/---

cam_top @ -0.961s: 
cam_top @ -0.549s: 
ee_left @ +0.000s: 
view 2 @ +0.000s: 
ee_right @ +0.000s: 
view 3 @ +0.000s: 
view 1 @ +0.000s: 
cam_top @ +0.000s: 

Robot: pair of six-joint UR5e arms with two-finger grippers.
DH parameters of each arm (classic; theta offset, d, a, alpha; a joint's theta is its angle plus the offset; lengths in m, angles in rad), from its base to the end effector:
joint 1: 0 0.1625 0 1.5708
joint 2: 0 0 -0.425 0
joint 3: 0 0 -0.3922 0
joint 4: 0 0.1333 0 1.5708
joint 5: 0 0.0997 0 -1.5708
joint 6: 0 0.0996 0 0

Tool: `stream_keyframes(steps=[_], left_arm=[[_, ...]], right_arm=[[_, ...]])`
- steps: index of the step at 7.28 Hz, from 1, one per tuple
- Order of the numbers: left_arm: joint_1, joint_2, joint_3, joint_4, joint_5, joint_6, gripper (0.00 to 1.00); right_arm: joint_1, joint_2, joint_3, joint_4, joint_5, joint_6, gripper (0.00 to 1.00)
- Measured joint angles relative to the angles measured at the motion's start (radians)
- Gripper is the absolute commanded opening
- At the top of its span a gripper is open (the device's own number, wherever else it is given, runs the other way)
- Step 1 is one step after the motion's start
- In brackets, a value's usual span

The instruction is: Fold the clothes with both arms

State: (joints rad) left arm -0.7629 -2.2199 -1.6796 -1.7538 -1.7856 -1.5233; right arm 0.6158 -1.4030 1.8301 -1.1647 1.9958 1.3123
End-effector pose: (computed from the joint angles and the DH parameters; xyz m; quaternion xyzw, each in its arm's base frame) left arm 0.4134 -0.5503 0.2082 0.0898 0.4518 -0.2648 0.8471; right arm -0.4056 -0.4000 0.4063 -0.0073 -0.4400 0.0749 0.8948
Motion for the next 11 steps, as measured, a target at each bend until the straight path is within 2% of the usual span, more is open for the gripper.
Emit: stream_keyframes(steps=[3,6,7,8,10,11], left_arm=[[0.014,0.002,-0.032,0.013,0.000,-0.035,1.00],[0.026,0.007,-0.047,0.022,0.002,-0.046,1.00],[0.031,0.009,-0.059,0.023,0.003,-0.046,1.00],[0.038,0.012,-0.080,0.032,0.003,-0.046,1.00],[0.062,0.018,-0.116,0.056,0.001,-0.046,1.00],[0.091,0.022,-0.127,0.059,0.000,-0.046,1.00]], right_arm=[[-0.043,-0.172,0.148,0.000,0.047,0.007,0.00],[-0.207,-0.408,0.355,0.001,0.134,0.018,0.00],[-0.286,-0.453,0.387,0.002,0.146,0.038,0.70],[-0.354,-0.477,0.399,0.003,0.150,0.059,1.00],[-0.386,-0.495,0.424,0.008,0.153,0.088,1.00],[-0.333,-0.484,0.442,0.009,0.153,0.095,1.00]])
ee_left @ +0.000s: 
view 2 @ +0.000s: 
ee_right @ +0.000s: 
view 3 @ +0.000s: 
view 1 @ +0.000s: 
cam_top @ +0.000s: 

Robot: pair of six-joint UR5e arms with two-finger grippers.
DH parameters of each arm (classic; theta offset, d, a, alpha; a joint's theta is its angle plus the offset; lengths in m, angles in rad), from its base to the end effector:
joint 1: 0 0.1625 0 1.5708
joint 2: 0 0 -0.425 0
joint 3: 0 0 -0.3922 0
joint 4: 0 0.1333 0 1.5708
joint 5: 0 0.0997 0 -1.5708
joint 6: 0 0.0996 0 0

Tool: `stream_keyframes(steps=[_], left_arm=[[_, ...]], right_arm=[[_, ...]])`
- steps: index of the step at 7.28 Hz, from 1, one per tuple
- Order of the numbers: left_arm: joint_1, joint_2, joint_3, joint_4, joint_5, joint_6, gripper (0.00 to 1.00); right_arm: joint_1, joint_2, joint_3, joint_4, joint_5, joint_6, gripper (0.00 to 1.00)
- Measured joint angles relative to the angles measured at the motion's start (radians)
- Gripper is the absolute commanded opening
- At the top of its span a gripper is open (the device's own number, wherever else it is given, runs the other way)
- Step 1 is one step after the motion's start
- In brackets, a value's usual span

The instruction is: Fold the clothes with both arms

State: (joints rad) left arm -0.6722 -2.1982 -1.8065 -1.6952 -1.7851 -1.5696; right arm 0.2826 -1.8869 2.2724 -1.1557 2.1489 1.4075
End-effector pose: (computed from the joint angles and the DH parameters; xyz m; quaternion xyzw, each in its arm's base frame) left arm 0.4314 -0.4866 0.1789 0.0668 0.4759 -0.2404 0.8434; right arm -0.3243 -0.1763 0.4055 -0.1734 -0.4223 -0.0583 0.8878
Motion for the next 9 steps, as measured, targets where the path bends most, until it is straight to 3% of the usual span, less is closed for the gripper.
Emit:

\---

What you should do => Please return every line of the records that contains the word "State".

Exercise output =>
State: (joints rad) left arm -0.7629 -2.2199 -1.6796 -1.7538 -1.7856 -1.5233; right arm 0.6158 -1.4030 1.8301 -1.1647 1.9958 1.3123
State: (joints rad) left arm -0.6722 -2.1982 -1.8065 -1.6952 -1.7851 -1.5696; right arm 0.2826 -1.8869 2.2724 -1.1557 2.1489 1.4075

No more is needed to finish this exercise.